Give back exactly the lines of the material below, starting with the line with "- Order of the" and going on through the line with "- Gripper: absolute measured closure".

====================

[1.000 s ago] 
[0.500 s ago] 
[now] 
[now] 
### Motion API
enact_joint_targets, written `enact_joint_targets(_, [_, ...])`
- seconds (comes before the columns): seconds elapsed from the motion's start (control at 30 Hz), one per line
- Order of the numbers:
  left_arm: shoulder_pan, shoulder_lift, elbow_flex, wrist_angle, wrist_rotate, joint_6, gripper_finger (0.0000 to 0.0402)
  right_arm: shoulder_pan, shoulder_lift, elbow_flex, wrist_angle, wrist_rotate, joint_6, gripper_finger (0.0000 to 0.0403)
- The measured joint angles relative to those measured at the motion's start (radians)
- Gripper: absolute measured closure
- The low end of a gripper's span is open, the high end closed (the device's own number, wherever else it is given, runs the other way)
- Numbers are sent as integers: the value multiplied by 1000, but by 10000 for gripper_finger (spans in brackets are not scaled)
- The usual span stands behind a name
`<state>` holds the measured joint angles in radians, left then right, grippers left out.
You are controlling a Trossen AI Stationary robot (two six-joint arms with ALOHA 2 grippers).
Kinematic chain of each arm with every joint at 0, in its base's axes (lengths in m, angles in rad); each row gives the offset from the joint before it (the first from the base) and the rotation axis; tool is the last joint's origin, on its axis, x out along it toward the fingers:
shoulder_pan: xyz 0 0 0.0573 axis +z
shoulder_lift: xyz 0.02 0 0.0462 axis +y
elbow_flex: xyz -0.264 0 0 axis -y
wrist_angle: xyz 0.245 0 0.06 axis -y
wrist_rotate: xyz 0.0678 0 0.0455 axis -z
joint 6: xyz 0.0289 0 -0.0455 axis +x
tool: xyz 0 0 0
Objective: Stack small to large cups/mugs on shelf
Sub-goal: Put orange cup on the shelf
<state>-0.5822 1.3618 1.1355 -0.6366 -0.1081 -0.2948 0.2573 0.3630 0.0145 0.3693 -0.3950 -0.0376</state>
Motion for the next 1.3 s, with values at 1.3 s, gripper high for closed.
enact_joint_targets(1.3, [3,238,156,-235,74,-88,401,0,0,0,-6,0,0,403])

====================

OUTPUT FOR THIS TASK:
- Order of the numbers:
  left_arm: shoulder_pan, shoulder_lift, elbow_flex, wrist_angle, wrist_rotate, joint_6, gripper_finger (0.0000 to 0.0402)
  right_arm: shoulder_pan, shoulder_lift, elbow_flex, wrist_angle, wrist_rotate, joint_6, gripper_finger (0.0000 to 0.0403)
- The measured joint angles relative to those measured at the motion's start (radians)
- Gripper: absolute measured closure

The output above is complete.